Traditionnellement enfermé depuis le droit romain dans une fiction juridique qui fait de lui un être (humain!) à la fois juridiquement inexistant, faute de personnalité juridique, et paradoxalement apte à acquérir des droits, le sort de l’enfant conçu fait l’objet, en doctrine comme en jurisprudence, d’un chassé-croisé perpétuel entre catégories juridiques différentes et opposées.

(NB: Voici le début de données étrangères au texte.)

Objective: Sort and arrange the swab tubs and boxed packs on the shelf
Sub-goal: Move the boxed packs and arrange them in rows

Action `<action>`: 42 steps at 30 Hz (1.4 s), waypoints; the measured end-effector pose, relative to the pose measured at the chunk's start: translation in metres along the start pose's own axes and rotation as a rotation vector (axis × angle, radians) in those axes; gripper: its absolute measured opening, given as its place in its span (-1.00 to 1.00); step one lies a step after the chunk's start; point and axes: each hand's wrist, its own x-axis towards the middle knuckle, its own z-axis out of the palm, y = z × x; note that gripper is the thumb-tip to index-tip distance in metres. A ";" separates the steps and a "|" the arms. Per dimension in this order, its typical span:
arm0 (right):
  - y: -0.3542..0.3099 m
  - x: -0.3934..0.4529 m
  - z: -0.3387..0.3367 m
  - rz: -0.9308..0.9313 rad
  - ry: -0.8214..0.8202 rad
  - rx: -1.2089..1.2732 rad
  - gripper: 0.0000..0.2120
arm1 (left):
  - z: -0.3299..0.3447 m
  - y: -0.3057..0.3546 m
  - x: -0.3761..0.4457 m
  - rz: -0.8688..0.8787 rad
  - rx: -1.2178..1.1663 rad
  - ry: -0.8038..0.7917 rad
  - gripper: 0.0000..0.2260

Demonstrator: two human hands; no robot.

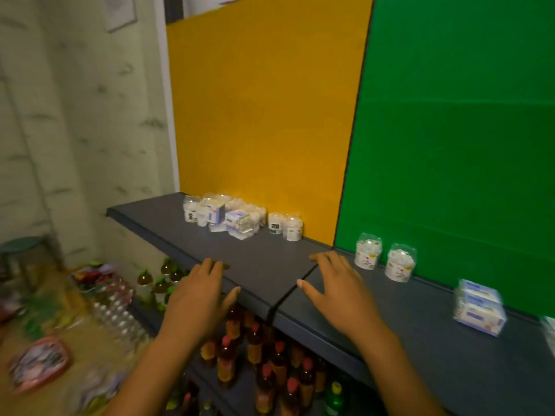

Face aux apories juridiques qu’engendre une telle situation et au traitement pour le moins « dégradant et inhumain » infligé à cet être au commencement de sa vie humaine, le présent article propose modestement, après une synthèse des différentes théories en discussion, que notre droit dirige son regard, non plus vers le passé de notre système juridique, mais vers le « devenir » de l’enfant à naître en lui conférant un statut : quitte, à l’instar des articles 725 et 906 du Code civil qui suspendent jusqu’à la naissance l’effectivité des droits acquis par l’enfant conçu, à atténuer les effets de l’éventuelle personnalité juridique à lui reconnue; quitte aussi à revisiter le sens et la portée des concepts traditionnels.
Pour sûr, l’éternel silence du législateur sur cette question remet en cause les vertus et la cohérence de notre système juridique en ouvrant, qui plus est, la voie à la division de la jurisprudence et au déchirement de la doctrine partagée entre les conceptions puristes, voire intransigeantes, et humanistes de notre droit.